§ **Given material**:

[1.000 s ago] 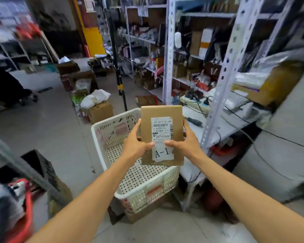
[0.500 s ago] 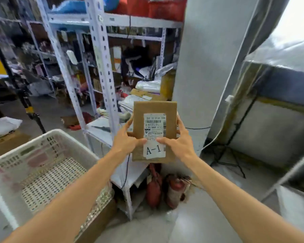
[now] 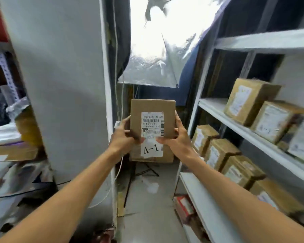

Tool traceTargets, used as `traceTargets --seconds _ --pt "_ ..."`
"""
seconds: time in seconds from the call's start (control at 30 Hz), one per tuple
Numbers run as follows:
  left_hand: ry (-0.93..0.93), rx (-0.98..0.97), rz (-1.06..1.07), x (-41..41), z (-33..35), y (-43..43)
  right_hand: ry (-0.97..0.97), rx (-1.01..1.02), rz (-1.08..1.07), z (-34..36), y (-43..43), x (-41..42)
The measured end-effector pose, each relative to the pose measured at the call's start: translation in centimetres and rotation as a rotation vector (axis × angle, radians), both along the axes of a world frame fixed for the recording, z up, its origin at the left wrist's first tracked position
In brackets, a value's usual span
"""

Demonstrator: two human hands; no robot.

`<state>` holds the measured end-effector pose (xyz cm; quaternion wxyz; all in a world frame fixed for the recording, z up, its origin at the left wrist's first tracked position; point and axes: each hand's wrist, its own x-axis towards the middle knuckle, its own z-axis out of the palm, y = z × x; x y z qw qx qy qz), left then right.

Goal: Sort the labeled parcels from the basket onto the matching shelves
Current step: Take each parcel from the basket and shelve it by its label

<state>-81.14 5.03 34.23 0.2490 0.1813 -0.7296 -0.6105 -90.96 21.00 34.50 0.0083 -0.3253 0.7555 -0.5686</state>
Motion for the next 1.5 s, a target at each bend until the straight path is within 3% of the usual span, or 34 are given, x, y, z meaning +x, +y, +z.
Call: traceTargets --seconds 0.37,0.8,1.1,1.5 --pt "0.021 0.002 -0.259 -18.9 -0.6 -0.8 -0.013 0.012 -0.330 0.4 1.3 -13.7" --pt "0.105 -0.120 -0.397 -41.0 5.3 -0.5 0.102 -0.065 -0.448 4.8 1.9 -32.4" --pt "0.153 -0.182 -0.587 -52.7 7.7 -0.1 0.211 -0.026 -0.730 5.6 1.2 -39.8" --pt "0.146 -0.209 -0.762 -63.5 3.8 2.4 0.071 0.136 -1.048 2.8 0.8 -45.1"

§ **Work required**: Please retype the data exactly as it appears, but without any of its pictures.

§ **Output of the exercise**:
[1.000 s ago] 
[0.500 s ago] 
[now] 

Tool traceTargets, used as `traceTargets --seconds _ --pt "_ ..."`
"""
seconds: time in seconds from the call's start (control at 30 Hz), one per tuple
Numbers run as follows:
  left_hand: ry (-0.93..0.93), rx (-0.98..0.97), rz (-1.06..1.07), x (-41..41), z (-33..35), y (-43..43)
  right_hand: ry (-0.97..0.97), rx (-1.01..1.02), rz (-1.08..1.07), z (-34..36), y (-43..43), x (-41..42)
The measured end-effector pose, each relative to the pose measured at the call's start: translation in centimetres and rotation as a rotation vector (axis × angle, radians), both along the axes of a world frame fixed for the recording, z up, its origin at the left wrist's first tracked position
In brackets, a value's usual span
"""

Demonstrator: two human hands; no robot.

`<state>` holds the measured end-effector pose (xyz cm; quaternion wxyz; all in a world frame fixed for the recording, z up, its origin at the left wrist's first tracked position; point and axes: each hand's wrist, its own x-axis towards the middle knuckle, its own z-axis out of the palm, y = z × x; x y z qw qx qy qz), left then right.

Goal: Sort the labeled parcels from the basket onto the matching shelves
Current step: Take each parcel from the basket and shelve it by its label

<state>-81.14 5.03 34.23 0.2490 0.1813 -0.7296 -0.6105 -90.96 21.00 34.50 0.0083 -0.3253 0.7555 -0.5686</state>
Motion for the next 1.5 s, a target at each bend until the straight path is within 3% of the usual span, or 34 are given, x, y, z meaning +x, +y, +z.
Call: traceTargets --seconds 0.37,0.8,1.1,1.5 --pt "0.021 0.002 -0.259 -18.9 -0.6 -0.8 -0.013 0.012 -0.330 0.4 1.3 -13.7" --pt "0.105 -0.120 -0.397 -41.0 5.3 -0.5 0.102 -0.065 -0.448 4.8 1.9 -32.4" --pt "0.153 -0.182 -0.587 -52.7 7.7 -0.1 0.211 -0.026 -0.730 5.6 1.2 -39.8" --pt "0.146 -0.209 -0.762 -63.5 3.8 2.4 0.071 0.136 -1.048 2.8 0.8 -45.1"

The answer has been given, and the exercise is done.